Juju Charms Collection
postgresql package

Merge lp:~james-w/charms/precise/postgresql/metrics into lp:charms/postgresql

Proposed by James Westby on 2014-08-19

Status:	Merged
Merged at revision:	107
Proposed branch:	lp:~james-w/charms/precise/postgresql/metrics
Merge into:	lp:charms/postgresql
Diff against target:	352 lines (+292/-5) 4 files modified config.yaml (+17/-0) files/metrics/postgres_to_statsd.py (+217/-0) hooks/hooks.py (+55/-5) templates/metrics_cronjob.template (+3/-0)
To merge this branch:	bzr merge lp:~james-w/charms/precise/postgresql/metrics
Related bugs:	Link a bug report

Reviewer	Review Type	Date Requested	Status
Review Queue (community)	automated testing		Needs Fixing on 2014-09-21
Stuart Bishop (community)		2014-08-19	Approve on 2014-08-19
Review via email: mp+231322@code.launchpad.net

Commit message

Add support for sending metrics to statsd.

Description of the change

Hi,

This adds support for sending postgres metrics to statsd in much the same
way as is done for haproxy and squid in their charms.

Thanks,

James

Revision history for this message

Stuart Bishop (stub) wrote on 2014-08-19:

This all looks good, and I can't really fault anything.

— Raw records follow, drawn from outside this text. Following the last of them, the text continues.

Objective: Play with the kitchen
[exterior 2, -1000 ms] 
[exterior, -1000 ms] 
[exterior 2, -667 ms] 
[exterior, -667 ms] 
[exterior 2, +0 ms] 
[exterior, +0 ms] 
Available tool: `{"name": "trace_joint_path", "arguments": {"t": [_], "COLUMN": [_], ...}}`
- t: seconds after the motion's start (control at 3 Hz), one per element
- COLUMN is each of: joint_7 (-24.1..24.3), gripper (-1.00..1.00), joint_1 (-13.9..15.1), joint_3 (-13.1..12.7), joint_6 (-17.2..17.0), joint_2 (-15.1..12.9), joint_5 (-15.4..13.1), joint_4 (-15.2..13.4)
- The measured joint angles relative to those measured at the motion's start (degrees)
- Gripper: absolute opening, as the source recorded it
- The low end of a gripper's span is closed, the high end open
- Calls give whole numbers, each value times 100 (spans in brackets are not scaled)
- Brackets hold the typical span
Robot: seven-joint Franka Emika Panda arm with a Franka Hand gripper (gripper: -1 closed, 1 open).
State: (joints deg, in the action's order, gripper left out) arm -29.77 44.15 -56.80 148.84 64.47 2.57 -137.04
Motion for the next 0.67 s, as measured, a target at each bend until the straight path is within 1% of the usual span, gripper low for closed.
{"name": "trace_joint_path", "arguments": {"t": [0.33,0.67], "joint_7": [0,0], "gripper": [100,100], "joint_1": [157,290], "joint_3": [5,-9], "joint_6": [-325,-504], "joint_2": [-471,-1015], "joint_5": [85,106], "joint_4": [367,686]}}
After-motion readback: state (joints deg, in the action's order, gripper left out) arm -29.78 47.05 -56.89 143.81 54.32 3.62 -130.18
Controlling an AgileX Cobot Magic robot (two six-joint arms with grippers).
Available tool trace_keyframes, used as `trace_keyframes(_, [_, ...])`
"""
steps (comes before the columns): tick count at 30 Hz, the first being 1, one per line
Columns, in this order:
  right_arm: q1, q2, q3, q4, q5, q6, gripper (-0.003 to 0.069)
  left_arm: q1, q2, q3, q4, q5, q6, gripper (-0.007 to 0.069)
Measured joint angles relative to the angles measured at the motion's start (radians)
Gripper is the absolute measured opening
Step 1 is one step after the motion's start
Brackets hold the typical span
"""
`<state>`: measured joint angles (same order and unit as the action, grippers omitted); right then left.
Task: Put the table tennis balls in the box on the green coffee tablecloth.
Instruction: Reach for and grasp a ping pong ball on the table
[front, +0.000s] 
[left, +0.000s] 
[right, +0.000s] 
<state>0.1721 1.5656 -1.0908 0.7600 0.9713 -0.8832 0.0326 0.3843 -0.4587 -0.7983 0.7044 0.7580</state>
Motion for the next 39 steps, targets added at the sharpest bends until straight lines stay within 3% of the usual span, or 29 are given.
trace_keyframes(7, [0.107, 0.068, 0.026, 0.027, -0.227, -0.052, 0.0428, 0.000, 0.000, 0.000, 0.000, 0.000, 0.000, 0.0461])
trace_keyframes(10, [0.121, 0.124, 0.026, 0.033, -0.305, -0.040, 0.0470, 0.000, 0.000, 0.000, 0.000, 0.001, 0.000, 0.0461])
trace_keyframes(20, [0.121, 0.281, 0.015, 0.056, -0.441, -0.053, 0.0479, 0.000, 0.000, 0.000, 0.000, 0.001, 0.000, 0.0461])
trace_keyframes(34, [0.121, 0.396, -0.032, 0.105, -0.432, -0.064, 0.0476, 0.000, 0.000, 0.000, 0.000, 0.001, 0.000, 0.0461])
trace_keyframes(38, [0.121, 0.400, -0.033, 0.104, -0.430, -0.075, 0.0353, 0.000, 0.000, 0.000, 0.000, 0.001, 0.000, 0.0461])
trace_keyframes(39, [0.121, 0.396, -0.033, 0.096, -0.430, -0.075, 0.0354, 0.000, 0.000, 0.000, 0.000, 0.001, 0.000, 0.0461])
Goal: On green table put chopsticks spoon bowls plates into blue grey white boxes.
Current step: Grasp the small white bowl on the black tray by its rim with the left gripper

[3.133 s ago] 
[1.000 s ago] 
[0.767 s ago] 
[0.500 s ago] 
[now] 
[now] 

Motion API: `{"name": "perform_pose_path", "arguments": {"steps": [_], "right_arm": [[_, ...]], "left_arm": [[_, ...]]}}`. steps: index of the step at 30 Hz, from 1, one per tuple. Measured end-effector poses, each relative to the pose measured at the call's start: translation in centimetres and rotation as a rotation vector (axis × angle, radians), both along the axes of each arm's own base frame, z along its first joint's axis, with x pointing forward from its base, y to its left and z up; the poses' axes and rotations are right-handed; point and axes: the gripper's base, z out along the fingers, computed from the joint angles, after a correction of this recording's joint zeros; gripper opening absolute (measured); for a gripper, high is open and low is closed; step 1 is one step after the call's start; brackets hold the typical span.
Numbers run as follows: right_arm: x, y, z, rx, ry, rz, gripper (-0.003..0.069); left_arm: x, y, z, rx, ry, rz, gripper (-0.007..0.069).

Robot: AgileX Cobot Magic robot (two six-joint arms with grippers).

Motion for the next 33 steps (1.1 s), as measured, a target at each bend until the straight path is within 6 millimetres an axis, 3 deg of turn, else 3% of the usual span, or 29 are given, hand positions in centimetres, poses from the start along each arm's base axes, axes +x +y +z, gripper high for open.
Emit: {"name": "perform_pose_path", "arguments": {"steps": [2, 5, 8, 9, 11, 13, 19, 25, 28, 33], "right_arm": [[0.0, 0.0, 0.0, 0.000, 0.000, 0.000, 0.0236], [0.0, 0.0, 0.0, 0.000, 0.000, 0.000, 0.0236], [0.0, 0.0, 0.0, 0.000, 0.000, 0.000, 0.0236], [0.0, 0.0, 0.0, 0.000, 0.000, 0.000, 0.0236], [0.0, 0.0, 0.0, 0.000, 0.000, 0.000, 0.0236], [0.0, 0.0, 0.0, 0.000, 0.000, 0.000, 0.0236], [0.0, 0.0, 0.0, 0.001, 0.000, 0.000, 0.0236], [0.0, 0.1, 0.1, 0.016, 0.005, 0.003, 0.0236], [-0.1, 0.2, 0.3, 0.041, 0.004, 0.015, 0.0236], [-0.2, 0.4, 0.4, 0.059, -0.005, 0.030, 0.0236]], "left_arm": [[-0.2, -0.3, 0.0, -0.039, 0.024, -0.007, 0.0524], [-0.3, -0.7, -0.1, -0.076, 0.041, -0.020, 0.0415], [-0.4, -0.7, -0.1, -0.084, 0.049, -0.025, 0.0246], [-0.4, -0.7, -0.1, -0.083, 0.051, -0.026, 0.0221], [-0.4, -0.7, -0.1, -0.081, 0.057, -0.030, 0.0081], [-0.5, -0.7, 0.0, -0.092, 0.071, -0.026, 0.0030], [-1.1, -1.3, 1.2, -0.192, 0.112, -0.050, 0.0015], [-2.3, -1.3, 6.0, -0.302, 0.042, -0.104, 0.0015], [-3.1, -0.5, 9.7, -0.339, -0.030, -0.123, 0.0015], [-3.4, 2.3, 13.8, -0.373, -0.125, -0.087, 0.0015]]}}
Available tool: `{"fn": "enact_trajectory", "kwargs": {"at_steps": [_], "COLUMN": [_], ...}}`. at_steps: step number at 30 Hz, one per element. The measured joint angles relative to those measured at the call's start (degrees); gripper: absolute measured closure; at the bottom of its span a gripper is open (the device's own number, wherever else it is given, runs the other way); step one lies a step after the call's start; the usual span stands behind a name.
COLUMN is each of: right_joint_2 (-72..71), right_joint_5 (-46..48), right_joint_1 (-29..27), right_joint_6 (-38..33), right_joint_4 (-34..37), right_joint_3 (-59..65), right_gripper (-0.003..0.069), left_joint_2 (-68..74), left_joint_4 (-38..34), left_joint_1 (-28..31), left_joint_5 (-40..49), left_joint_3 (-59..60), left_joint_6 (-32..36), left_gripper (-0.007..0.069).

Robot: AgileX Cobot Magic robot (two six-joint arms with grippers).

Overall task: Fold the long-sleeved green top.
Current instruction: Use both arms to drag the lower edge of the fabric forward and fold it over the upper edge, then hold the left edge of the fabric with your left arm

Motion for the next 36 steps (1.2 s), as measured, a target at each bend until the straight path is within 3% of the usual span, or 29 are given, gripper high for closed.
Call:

There is are extensions in psycopg2 that return rows as dictionarys or namedtuples, which would stop you needing to return the list of column names from cur.description and make the code quite a bit simpler. The way you have works fine too though.

+ log("Required config not found or invalid "
+ "(metrics_target, metrics_sample_interval), "
+ "disabling metrics")

The above log message should be WARNING if the config is invalid (INFO or DEBUG if it is not set).

+ metrics_prefix = metrics_prefix.replace(
+ "$UNIT", hookenv.local_unit().replace('.', '-').replace('/', '-'))

You might want to use the existing sanitize() helper here.

+ shutil.copy2('%s/files/metrics/postgres_to_statsd.py' % charm_dir,
+ script_path)

You should use host.write_file() from charm-helpers here, which will also ensure permissions are correct rather than relying on the umask being set the way you expect.

+# crontab for pushing postgres metrics to statsd
+*/{{ metrics_sample_interval }} * * * * postgres python {{ script }} | python -c "import socket, sys; sock = socket.socket(socket.AF_INET, socket.SOCK_DGRAM); map(lambda line: sock.sendto(line, ('{{ statsd_host }}', {{ statsd_port }})), map(lambda line: '{{ metrics_prefix }}' + '.' + line, sys.stdin))"

This scares me. I'd rather a separate small script (or use 'nc' from one of the netcat packages if that works), rather than have the python inlined in the crontab. Also, we should use 'run-one' from the 'run-one' package to ensure we don't get a backlog of processes if database connections start hanging. I want to use this for the other cronjobs too, but haven't gotten around to it yet.

I notice that there are no tests. This would be nice to have, but don't have to go in this branch.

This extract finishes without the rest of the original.